EXERCISE DIRECTIONS - For the records shown below, return an exact copy that excludes the pictures.

DATA SECTION -
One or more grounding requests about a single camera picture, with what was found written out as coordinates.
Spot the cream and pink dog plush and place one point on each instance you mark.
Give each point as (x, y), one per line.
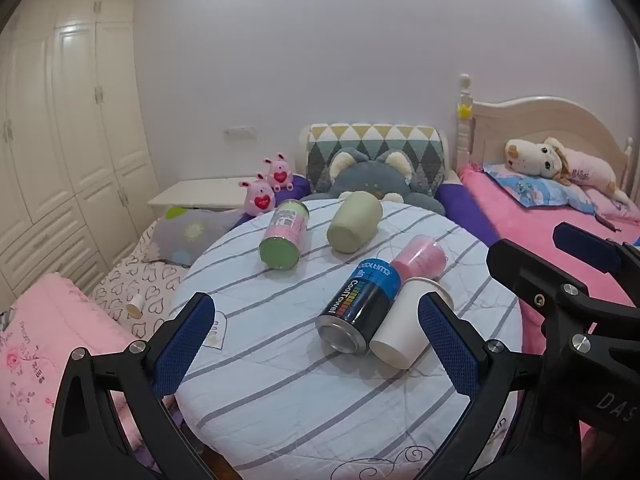
(530, 157)

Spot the small dark object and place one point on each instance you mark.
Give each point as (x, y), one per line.
(607, 223)

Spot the striped tablecloth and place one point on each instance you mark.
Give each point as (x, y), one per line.
(280, 395)

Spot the pink embroidered quilt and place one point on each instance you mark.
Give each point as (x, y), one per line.
(50, 335)

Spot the diamond pattern cushion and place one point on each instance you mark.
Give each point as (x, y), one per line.
(425, 152)

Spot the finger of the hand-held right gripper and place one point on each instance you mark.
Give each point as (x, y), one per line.
(582, 246)
(530, 280)

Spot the pink and green can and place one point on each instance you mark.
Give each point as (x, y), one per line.
(285, 232)

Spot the grey flower pillow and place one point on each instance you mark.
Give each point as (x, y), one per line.
(195, 232)

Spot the purple blanket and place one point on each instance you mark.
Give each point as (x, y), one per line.
(467, 215)

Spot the wall socket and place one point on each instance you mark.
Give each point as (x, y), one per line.
(240, 132)

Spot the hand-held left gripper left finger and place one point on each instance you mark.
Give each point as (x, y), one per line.
(184, 342)

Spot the pink rabbit plush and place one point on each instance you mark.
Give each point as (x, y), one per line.
(280, 174)
(260, 197)

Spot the white nightstand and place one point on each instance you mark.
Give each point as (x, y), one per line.
(200, 192)

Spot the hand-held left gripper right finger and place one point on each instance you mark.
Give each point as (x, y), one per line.
(451, 350)

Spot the blue and black can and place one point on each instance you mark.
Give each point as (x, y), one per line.
(357, 305)

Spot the white wardrobe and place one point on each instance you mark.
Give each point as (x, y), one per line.
(75, 135)

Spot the pink plastic cup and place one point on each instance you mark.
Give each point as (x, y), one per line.
(419, 259)

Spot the purple cushion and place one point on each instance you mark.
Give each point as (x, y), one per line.
(295, 187)

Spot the grey cat plush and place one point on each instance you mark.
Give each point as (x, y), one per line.
(352, 172)

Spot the pink bed blanket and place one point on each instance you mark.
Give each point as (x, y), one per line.
(525, 230)

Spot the white paper cup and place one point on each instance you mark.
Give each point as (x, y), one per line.
(407, 322)

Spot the green cup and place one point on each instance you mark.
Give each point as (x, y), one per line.
(354, 222)

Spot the small white cup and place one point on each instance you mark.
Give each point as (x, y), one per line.
(134, 308)

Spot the blue floral pillow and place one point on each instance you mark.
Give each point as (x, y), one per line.
(537, 190)

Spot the heart print sheet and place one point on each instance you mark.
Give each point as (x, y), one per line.
(145, 280)

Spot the cream wooden bed headboard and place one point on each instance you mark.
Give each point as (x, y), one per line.
(550, 117)

SOLUTION TO THIS TASK -
One or more grounding requests about a single camera picture, with what was found written out as coordinates.
Spot the cream and pink dog plush and place one point on each instance you mark.
Give each point as (x, y), one per line.
(530, 157)

Spot the small dark object and place one point on each instance you mark.
Give each point as (x, y), one per line.
(607, 223)

Spot the striped tablecloth and place one point on each instance you mark.
Give each point as (x, y), one per line.
(280, 395)

Spot the pink embroidered quilt and place one point on each instance you mark.
Give each point as (x, y), one per line.
(50, 335)

Spot the diamond pattern cushion and place one point on each instance you mark.
Give each point as (x, y), one per line.
(425, 152)

Spot the finger of the hand-held right gripper and place one point on each instance you mark.
Give each point as (x, y), one per line.
(582, 246)
(530, 280)

Spot the pink and green can and place one point on each instance you mark.
Give each point as (x, y), one per line.
(285, 232)

Spot the grey flower pillow and place one point on each instance you mark.
Give each point as (x, y), one per line.
(195, 232)

Spot the purple blanket and place one point on each instance you mark.
Give each point as (x, y), one per line.
(467, 215)

Spot the wall socket and place one point on each instance you mark.
Give each point as (x, y), one per line.
(240, 132)

Spot the hand-held left gripper left finger and place one point on each instance you mark.
Give each point as (x, y), one per line.
(184, 342)

Spot the pink rabbit plush and place one point on each instance you mark.
Give each point as (x, y), one per line.
(280, 174)
(260, 197)

Spot the white nightstand and place one point on each instance you mark.
Give each point as (x, y), one per line.
(200, 192)

Spot the hand-held left gripper right finger and place one point on each instance you mark.
Give each point as (x, y), one per line.
(451, 350)

Spot the blue and black can and place one point on each instance you mark.
Give each point as (x, y), one per line.
(357, 305)

Spot the white wardrobe and place one point on each instance you mark.
Give each point as (x, y), one per line.
(75, 135)

Spot the pink plastic cup and place one point on each instance you mark.
Give each point as (x, y), one per line.
(419, 259)

Spot the purple cushion and place one point on each instance you mark.
Give each point as (x, y), one per line.
(295, 187)

Spot the grey cat plush and place one point on each instance you mark.
Give each point as (x, y), one per line.
(352, 172)

Spot the pink bed blanket and place one point on each instance you mark.
Give each point as (x, y), one per line.
(525, 230)

Spot the white paper cup and place one point on each instance you mark.
Give each point as (x, y), one per line.
(407, 322)

Spot the green cup and place one point on each instance you mark.
Give each point as (x, y), one per line.
(354, 222)

Spot the small white cup and place one point on each instance you mark.
Give each point as (x, y), one per line.
(134, 308)

Spot the blue floral pillow and place one point on each instance you mark.
Give each point as (x, y), one per line.
(537, 190)

Spot the heart print sheet and place one point on each instance you mark.
Give each point as (x, y), one per line.
(145, 280)

Spot the cream wooden bed headboard and place one point on each instance you mark.
Give each point as (x, y), one per line.
(550, 117)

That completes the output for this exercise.